- Task directions -
Please transcribe the data below in full. Omit any picture you find in it.

──────────

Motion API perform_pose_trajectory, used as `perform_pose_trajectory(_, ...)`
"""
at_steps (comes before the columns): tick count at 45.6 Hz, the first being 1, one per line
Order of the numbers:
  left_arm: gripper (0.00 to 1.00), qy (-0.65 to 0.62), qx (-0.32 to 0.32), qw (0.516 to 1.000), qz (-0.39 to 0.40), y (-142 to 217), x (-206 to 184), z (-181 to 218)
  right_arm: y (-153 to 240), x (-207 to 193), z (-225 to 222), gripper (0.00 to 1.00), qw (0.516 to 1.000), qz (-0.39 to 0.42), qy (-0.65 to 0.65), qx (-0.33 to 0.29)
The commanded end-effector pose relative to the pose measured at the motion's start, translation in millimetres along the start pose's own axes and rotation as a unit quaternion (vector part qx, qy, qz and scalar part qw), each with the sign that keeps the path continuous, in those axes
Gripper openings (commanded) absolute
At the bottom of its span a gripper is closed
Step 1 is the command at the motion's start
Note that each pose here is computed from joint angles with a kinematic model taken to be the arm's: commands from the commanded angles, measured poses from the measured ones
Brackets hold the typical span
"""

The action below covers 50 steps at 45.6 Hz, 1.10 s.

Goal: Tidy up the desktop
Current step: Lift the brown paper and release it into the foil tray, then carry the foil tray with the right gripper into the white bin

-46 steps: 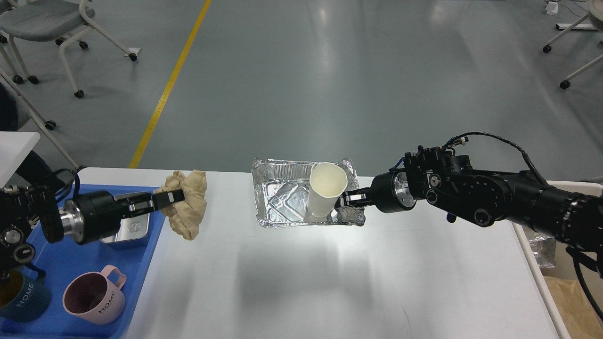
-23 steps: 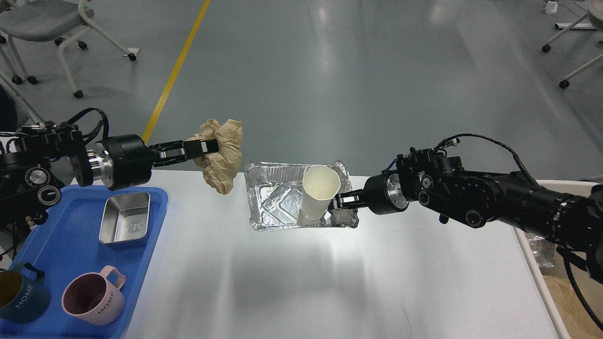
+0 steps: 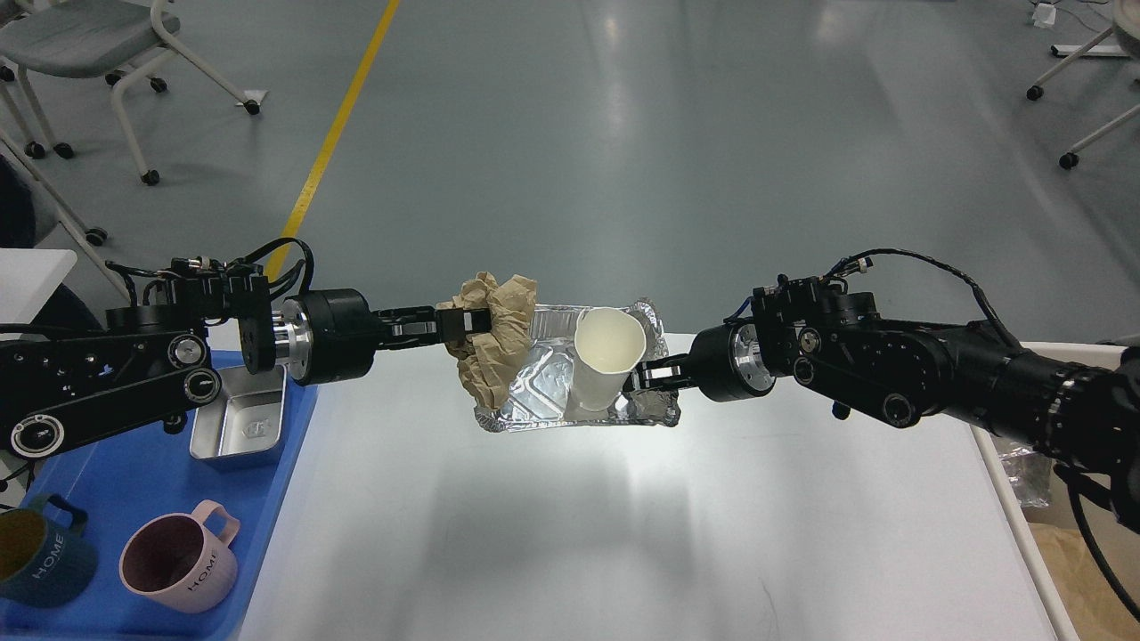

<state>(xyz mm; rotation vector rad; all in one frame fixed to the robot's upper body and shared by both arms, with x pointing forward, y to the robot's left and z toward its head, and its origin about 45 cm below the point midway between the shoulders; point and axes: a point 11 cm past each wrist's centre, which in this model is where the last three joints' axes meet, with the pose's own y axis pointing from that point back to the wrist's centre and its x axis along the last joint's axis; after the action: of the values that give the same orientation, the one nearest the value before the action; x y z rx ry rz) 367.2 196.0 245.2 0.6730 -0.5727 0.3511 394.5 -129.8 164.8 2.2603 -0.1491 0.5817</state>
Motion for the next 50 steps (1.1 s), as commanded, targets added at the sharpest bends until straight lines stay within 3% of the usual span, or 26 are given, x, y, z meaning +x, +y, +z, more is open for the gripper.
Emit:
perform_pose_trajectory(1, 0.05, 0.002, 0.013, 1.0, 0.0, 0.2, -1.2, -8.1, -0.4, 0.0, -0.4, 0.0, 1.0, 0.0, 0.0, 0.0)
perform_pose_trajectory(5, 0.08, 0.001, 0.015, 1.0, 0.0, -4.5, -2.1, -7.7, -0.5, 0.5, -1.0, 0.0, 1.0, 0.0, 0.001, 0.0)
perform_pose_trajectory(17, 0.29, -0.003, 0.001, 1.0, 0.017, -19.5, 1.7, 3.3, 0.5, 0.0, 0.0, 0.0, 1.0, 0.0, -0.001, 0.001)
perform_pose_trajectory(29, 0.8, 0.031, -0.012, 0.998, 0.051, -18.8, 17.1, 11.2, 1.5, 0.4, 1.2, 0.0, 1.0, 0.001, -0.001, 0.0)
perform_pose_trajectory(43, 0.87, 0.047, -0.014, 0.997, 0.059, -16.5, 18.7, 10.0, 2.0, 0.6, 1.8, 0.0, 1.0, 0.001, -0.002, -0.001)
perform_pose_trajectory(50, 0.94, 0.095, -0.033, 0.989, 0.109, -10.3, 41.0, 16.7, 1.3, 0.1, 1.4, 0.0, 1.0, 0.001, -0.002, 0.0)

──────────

- Exercise response -
Motion API perform_pose_trajectory, used as `perform_pose_trajectory(_, ...)`
"""
at_steps (comes before the columns): tick count at 45.6 Hz, the first being 1, one per line
Order of the numbers:
  left_arm: gripper (0.00 to 1.00), qy (-0.65 to 0.62), qx (-0.32 to 0.32), qw (0.516 to 1.000), qz (-0.39 to 0.40), y (-142 to 217), x (-206 to 184), z (-181 to 218)
  right_arm: y (-153 to 240), x (-207 to 193), z (-225 to 222), gripper (0.00 to 1.00), qw (0.516 to 1.000), qz (-0.39 to 0.42), qy (-0.65 to 0.65), qx (-0.33 to 0.29)
The commanded end-effector pose relative to the pose measured at the motion's start, translation in millimetres along the start pose's own axes and rotation as a unit quaternion (vector part qx, qy, qz and scalar part qw), each with the sign that keeps the path continuous, in those axes
Gripper openings (commanded) absolute
At the bottom of its span a gripper is closed
Step 1 is the command at the motion's start
Note that each pose here is computed from joint angles with a kinematic model taken to be the arm's: commands from the commanded angles, measured poses from the measured ones
Brackets hold the typical span
"""

The action below covers 50 steps at 45.6 Hz, 1.10 s.

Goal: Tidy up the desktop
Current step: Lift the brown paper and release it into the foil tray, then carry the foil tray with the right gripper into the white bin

-46 steps: 
-23 steps: 
+0 steps: 

<state>(xyz mm; rotation vector rad; all in one frame fixed to the robot's upper body and shared by both arms, with x pointing forward, y to the robot's left and z toward its head, and its origin about 45 cm below the point midway between the shoulders; point and axes: a point 11 cm past each wrist's centre, which in this model is where the last three joints' axes meet, with the pose's own y axis pointing from that point back to the wrist's centre and its x axis along the last joint's axis; after the action: of the values that give the same orientation, the one nearest the value before the action; x y z rx ry rz) 367.2 196.0 245.2 0.6730 -0.5727 0.3511 394.5 -129.8 164.8 2.2603 -0.1491 0.5817</state>
Motion for the next 50 steps (1.1 s), as commanded, targets added at the sharpest bends until straight lines stay within 3% of the usual span, or 26 are given, x, y, z meaning +x, +y, +z, more is open for the gripper.
Emit:
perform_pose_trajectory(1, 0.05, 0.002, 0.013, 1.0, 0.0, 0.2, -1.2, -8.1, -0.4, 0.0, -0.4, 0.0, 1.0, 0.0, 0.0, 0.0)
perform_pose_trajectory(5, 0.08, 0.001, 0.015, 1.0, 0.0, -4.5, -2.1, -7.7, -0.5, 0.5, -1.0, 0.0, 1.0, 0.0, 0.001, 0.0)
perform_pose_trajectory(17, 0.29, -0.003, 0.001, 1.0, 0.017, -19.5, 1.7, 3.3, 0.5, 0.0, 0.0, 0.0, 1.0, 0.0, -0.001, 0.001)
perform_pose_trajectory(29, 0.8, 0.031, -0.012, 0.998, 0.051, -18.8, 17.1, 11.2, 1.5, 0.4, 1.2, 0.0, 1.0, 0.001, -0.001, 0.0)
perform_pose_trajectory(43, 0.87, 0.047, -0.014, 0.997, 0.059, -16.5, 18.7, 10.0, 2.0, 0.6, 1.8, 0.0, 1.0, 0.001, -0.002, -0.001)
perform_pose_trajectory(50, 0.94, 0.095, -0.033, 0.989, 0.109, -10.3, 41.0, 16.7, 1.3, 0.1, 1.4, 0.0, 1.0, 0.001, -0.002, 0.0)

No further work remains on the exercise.